What you should do:
Using the line that has "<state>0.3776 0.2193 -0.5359" as the starting point, print each line to the end of the material below word for word. Add no other lines.
"""
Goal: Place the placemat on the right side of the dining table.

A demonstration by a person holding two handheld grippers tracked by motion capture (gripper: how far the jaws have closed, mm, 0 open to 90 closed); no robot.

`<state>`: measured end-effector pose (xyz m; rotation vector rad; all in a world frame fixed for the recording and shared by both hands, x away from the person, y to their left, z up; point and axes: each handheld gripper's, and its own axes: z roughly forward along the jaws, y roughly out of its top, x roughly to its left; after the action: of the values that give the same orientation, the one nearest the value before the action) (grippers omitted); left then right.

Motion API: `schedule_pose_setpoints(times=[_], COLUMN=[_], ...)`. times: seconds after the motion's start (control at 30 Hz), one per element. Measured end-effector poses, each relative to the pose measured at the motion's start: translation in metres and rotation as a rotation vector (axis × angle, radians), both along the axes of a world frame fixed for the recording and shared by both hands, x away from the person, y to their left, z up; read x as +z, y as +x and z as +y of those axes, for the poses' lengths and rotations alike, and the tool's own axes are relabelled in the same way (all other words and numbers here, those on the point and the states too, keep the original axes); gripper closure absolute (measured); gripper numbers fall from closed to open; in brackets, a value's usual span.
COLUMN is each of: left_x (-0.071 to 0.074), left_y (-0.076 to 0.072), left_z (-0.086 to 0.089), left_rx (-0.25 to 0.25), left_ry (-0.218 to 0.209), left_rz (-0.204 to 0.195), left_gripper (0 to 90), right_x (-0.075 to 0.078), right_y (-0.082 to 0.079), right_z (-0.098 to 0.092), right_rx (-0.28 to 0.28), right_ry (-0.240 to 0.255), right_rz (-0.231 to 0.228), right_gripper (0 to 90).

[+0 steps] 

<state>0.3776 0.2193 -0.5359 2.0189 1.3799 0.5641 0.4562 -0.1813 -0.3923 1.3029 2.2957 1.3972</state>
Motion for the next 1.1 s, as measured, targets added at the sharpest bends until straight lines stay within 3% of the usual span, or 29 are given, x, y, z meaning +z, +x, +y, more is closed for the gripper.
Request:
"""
Problem solution:
<state>0.3776 0.2193 -0.5359 2.0189 1.3799 0.5641 0.4562 -0.1813 -0.3923 1.3029 2.2957 1.3972</state>
Motion for the next 1.1 s, as measured, targets added at the sharpest bends until straight lines stay within 3% of the usual span, or 29 are given, x, y, z meaning +z, +x, +y, more is closed for the gripper.
Request:

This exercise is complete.